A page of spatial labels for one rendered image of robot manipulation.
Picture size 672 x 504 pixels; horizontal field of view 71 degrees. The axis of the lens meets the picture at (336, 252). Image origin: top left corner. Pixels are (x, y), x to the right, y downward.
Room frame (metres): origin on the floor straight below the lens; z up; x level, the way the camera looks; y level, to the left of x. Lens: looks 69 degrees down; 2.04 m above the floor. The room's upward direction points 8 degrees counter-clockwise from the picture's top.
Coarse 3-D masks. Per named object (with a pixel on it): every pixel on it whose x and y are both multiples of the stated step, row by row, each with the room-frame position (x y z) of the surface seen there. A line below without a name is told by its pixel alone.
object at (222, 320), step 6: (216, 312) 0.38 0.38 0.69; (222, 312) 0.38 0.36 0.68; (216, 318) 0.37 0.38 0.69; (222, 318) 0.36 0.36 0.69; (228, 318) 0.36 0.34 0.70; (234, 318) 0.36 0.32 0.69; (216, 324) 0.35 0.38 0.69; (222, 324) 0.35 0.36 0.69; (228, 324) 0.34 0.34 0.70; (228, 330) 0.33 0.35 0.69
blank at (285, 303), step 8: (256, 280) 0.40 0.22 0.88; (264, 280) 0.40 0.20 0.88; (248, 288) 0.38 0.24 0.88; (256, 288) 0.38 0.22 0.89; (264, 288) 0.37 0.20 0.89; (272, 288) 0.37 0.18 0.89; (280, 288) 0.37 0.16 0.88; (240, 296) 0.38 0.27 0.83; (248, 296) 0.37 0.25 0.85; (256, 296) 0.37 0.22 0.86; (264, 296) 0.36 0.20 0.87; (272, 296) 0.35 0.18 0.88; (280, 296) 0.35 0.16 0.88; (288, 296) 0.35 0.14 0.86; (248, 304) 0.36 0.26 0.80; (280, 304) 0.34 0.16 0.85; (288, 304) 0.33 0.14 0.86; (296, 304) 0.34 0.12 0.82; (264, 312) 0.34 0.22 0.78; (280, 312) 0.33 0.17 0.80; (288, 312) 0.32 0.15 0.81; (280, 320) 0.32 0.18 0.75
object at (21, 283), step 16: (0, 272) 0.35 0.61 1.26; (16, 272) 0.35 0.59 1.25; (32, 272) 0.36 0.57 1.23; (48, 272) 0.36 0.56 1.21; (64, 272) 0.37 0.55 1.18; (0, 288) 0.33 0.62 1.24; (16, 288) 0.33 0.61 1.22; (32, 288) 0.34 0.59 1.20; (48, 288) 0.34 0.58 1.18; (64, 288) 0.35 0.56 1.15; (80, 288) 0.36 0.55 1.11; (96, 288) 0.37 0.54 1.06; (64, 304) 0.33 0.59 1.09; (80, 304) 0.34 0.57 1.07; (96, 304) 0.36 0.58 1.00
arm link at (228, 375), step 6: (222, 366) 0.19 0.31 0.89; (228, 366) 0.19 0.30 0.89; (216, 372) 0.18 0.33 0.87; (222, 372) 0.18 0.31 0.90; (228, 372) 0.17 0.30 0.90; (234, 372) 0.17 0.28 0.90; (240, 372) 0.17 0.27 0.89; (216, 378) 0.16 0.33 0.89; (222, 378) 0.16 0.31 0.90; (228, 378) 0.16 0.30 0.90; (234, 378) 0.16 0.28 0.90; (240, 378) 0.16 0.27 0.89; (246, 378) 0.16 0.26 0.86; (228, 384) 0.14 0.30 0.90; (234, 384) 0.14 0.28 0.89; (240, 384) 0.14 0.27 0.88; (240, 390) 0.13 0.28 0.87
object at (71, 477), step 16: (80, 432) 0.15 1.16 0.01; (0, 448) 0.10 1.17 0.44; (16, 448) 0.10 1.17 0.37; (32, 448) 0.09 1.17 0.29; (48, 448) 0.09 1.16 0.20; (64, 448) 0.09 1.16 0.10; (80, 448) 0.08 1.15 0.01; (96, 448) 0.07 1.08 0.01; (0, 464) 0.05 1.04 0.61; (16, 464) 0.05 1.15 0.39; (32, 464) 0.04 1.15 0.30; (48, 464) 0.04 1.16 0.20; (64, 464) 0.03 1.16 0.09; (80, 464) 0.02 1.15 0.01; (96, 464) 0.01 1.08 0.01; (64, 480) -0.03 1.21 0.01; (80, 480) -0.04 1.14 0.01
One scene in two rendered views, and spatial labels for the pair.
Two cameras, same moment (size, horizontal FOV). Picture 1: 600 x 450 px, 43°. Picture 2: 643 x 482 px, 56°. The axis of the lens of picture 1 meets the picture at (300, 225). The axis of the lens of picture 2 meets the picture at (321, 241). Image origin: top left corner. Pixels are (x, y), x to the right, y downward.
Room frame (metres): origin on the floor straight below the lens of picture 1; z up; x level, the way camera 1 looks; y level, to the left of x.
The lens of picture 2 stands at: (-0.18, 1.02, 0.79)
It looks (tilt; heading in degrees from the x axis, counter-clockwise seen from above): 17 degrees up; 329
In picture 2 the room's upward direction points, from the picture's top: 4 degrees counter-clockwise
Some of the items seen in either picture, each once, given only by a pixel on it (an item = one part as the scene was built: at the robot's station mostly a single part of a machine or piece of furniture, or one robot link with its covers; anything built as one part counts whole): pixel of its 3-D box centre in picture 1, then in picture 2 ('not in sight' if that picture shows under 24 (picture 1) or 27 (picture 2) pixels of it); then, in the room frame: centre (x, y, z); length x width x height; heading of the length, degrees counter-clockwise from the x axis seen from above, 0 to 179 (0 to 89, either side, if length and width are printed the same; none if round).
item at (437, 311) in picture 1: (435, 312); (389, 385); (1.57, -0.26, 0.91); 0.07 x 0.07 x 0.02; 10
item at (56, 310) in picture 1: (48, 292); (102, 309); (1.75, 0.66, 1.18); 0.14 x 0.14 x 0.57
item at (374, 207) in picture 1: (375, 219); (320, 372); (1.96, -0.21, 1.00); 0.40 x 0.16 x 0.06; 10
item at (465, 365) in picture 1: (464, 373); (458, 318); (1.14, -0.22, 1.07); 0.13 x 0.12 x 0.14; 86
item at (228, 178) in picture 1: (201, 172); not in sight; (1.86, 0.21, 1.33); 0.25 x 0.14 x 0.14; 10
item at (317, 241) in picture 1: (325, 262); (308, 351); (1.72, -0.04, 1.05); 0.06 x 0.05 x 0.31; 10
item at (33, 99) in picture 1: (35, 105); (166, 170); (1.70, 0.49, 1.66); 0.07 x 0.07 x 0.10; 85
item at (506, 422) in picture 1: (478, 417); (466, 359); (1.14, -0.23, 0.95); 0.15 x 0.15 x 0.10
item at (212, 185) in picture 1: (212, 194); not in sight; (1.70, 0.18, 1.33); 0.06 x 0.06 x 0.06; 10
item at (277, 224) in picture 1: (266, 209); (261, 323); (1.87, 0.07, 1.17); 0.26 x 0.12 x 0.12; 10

________________________

» DIRECTIONS
Your answer should consist solely of the lines above from the line with "object at (222, 320), step" to the line with "blank at (285, 303), step", both included, reproduced exactly.

» SOLUTION FOR THIS EXERCISE
object at (222, 320), step 6: (216, 312) 0.38 0.38 0.69; (222, 312) 0.38 0.36 0.68; (216, 318) 0.37 0.38 0.69; (222, 318) 0.36 0.36 0.69; (228, 318) 0.36 0.34 0.70; (234, 318) 0.36 0.32 0.69; (216, 324) 0.35 0.38 0.69; (222, 324) 0.35 0.36 0.69; (228, 324) 0.34 0.34 0.70; (228, 330) 0.33 0.35 0.69
blank at (285, 303), step 8: (256, 280) 0.40 0.22 0.88; (264, 280) 0.40 0.20 0.88; (248, 288) 0.38 0.24 0.88; (256, 288) 0.38 0.22 0.89; (264, 288) 0.37 0.20 0.89; (272, 288) 0.37 0.18 0.89; (280, 288) 0.37 0.16 0.88; (240, 296) 0.38 0.27 0.83; (248, 296) 0.37 0.25 0.85; (256, 296) 0.37 0.22 0.86; (264, 296) 0.36 0.20 0.87; (272, 296) 0.35 0.18 0.88; (280, 296) 0.35 0.16 0.88; (288, 296) 0.35 0.14 0.86; (248, 304) 0.36 0.26 0.80; (280, 304) 0.34 0.16 0.85; (288, 304) 0.33 0.14 0.86; (296, 304) 0.34 0.12 0.82; (264, 312) 0.34 0.22 0.78; (280, 312) 0.33 0.17 0.80; (288, 312) 0.32 0.15 0.81; (280, 320) 0.32 0.18 0.75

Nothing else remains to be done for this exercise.